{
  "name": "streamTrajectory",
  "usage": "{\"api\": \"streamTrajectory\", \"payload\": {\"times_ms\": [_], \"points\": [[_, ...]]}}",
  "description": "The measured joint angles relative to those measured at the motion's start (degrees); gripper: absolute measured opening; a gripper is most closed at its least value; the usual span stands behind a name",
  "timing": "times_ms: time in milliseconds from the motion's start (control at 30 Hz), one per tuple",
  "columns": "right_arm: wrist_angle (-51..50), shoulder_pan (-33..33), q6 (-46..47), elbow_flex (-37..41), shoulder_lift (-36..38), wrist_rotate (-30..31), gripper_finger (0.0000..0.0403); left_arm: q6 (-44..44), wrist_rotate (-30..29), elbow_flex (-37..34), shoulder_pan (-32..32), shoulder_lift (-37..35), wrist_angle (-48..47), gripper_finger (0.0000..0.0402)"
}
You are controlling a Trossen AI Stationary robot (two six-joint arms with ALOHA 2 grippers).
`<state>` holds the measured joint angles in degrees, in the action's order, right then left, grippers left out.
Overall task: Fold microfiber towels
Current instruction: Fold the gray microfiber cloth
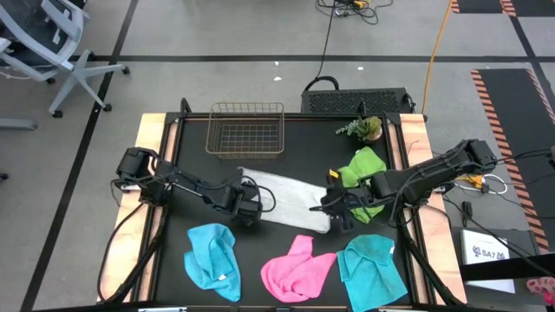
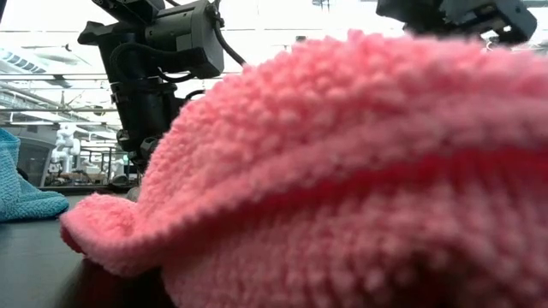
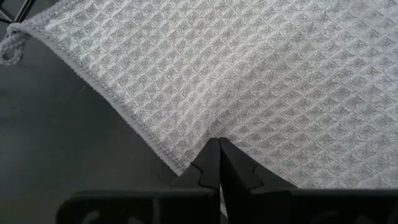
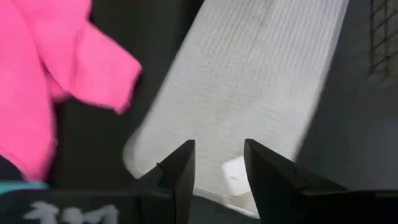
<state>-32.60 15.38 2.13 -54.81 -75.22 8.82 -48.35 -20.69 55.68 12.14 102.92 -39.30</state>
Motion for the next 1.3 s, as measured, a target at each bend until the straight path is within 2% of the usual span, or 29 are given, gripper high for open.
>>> {"api": "streamTrajectory", "payload": {"times_ms": [67, 200, 300, 467, 600, 767, 933, 1300], "points": [[1.0, 0.0, 4.4, 0.1, 0.0, -1.3, 0.0125, -0.1, 0.0, 0.0, 0.0, 0.0, 0.0, 0.0004], [7.0, 0.4, 7.2, 2.9, 0.0, -1.7, 0.0113, 0.0, 0.1, 0.0, 0.0, 0.0, 0.0, 0.0002], [13.2, 0.6, 11.7, 6.7, 0.0, -5.1, 0.0097, 0.0, 0.1, 0.0, 0.0, 0.0, 0.0, 0.0003], [22.2, 0.8, 20.1, 13.8, 0.0, -9.2, 0.0048, 0.0, 0.5, 0.0, 0.0, 0.0, 0.0, 0.0004], [32.2, 0.8, 23.1, 18.9, 0.0, -9.5, 0.0006, -0.1, 0.6, 0.0, 0.0, 0.0, 0.0, 0.0002], [42.4, 0.8, 28.3, 24.6, -0.1, -9.0, 0.0003, -0.1, 0.7, 0.0, 0.0, 0.0, 0.0, 0.0003], [43.1, 0.8, 30.2, 26.4, -2.2, -9.0, 0.0001, -0.3, 0.8, 0.0, 0.0, 0.0, 0.0, 0.0004], [48.0, 0.7, 27.8, 26.3, -12.6, -8.9, 0.0, -1.9, 1.0, 0.0, 0.0, 0.0, 0.1, 0.0002]]}}
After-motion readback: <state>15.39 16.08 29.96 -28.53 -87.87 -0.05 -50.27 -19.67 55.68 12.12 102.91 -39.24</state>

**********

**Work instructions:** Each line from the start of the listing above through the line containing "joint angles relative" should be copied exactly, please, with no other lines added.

**Output:**
{
  "name": "streamTrajectory",
  "usage": "{\"api\": \"streamTrajectory\", \"payload\": {\"times_ms\": [_], \"points\": [[_, ...]]}}",
  "description": "The measured joint angles relative to those measured at the motion's start (degrees); gripper: absolute measured opening; a gripper is most closed at its least value; the usual span stands behind a name",

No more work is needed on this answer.